I'm done being moderate, I'm done being the person i was when 2024 starts , it's embarrassing I know ... it's not for the show but ..still embarrassing to myself too that i haven't changed it's not that I haven't done challenging things ...in the whole 2024 but ... I'm that satisfied or maybe I'll never be ....but still ..i don't want 2025 to go the same.. i don't want to come out of 2025 and be thinking I could have done better , i could have been more than what I'm...no because this way ......one day i would be on my death bed ... And still be thinking I could have done that . that ....etc ...you know that drill . But the point is life is short , i know it's so talkative or the most boring line to say ..but it's what it is. There was a time when we were in 2020 and now suddenly it's 2025 where all those years in between go .... Have i done the most challenging thing I said to me to do.... Have I ???? I'm not criticizing myself... I'm being aware of what the hell has happened.
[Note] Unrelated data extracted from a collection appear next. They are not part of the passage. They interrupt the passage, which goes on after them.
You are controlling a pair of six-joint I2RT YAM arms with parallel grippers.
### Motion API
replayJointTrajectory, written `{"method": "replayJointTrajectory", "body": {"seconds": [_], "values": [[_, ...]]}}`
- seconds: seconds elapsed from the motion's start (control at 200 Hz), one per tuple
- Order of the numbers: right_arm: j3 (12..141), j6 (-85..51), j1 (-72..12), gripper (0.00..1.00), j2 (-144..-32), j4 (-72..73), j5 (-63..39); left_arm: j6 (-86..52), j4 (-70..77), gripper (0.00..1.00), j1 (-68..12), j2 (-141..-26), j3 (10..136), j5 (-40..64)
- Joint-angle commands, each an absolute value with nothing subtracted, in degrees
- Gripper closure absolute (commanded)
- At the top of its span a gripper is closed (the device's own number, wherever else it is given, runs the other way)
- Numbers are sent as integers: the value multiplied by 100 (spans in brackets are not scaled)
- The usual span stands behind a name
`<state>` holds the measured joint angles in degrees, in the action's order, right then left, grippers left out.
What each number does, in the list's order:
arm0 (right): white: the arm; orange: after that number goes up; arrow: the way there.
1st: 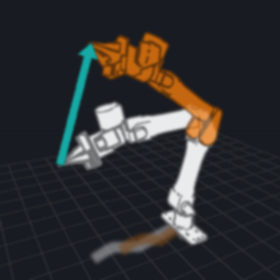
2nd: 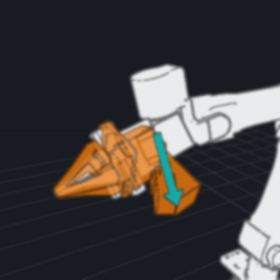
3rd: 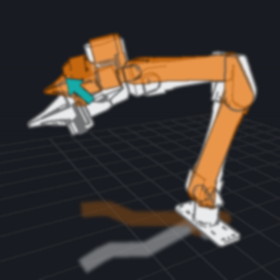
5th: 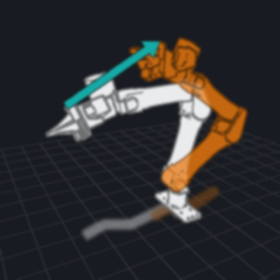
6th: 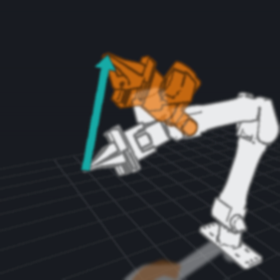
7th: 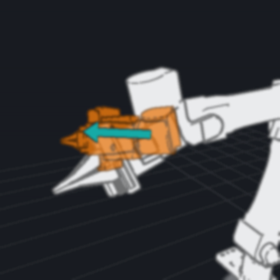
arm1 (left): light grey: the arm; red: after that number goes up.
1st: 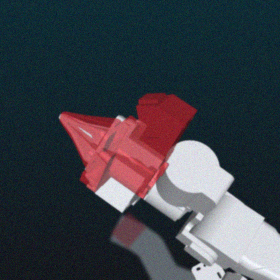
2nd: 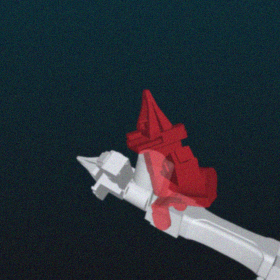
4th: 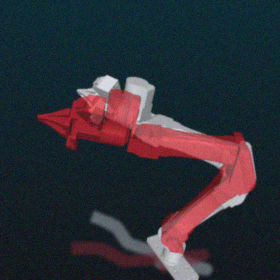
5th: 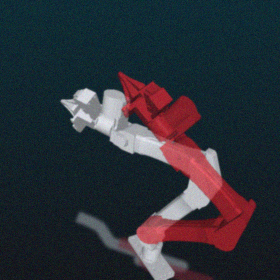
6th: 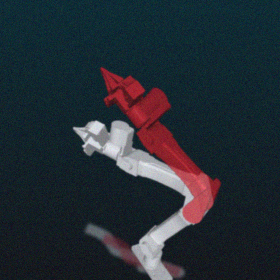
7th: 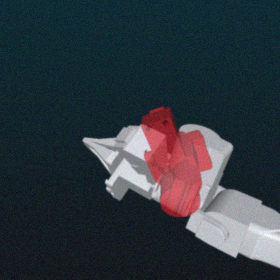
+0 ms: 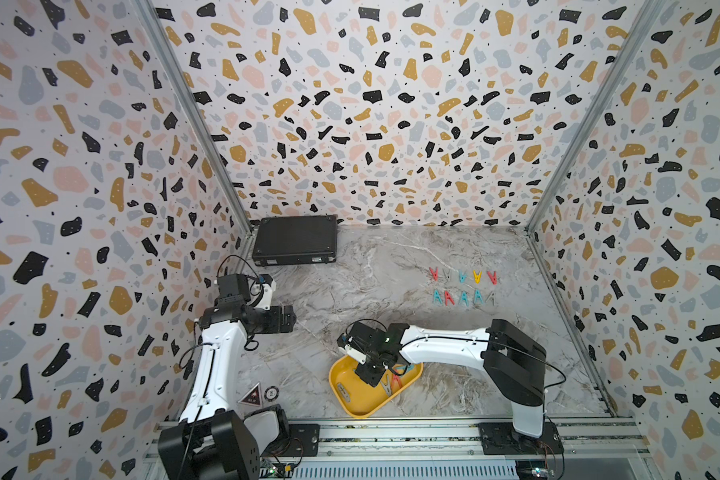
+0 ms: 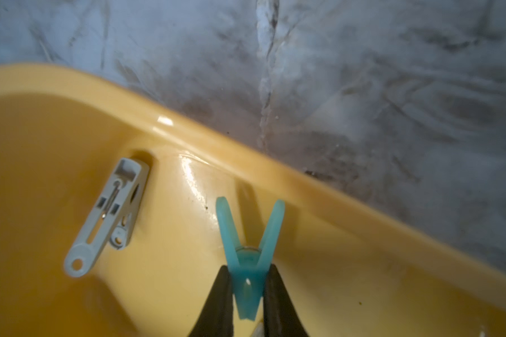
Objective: Take the clothespins out of the storage box
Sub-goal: Pick up the clothespin from the storage box.
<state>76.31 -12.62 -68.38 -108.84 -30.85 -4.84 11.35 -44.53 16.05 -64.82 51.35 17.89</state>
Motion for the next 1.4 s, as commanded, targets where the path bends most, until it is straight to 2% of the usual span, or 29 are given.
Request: {"method": "replayJointTrajectory", "body": {"seconds": [0.0, 0.14, 0.33, 0.596, 0.731, 0.876, 1.076, 1.397], "values": [[7582, -1325, -6864, 90, -10146, -3290, -246, 1168, -4385, 0, 1600, -6412, 5169, 1776], [7473, -1356, -6772, 92, -9591, -3415, -93, 1161, -4385, 0, 1600, -6407, 5168, 1782], [7197, -1498, -6240, 94, -8803, -3718, 28, 1168, -4402, 0, 1600, -6445, 5178, 1793], [6495, -1710, -4497, 91, -8097, -3924, -26, 1169, -4393, 0, 1600, -6425, 5164, 1793], [6293, -1886, -3707, 91, -8359, -3924, -108, 1171, -4390, 0, 1600, -6434, 5171, 1811], [6217, -2153, -3280, 92, -8971, -3712, -41, 1179, -4394, 0, 1600, -6392, 5159, 1802], [6261, -2518, -3151, 93, -9708, -3328, 13, 1182, -4396, 0, 1600, -6390, 5164, 1802], [6279, -2913, -3127, 90, -10125, -3207, 329, 1177, -4393, 0, 1600, -6375, 5165, 1799]]}}
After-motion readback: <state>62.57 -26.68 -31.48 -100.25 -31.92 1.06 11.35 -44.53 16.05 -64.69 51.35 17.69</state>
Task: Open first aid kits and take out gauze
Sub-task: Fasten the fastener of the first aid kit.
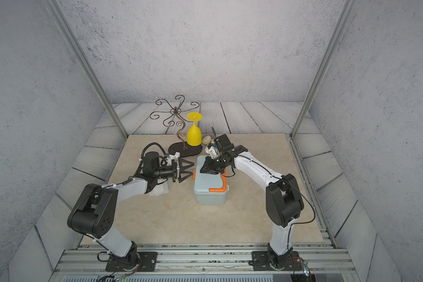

In those all years and I'm still that person, but my Higher self , my own self , my inner critic know i could be more of what I'm..... And I'm done ... I have deleted all the social media apps which were distracting me in the smallest possible way ...my social media usage never exceeds 1.5 hrs ...but still . Not even the smallest possible distraction.... I know I would be bored... But boring means I'm getting better ..... So I'm going to start a challenge from today , it's sem break and I have 10 days left to my 2nd sem to start and I have them whole 2nd sem but still I'm going to start bygones bygones .... 2025 will tolerate the new me ....new version of my body , my personality, my future , my face , my body language, my speaking, my actions, my words , my behaviour, my confidence.

So hey , I'm the Ist year CSE major college student and I'm going to document my life with the people I never met but we are all going through the same phase , same challenges and we need each other on this journey to survive 2025 in the best possible way and I'm sure we are going to come out of 2025 with the shine on our face which we have never imagined to be there .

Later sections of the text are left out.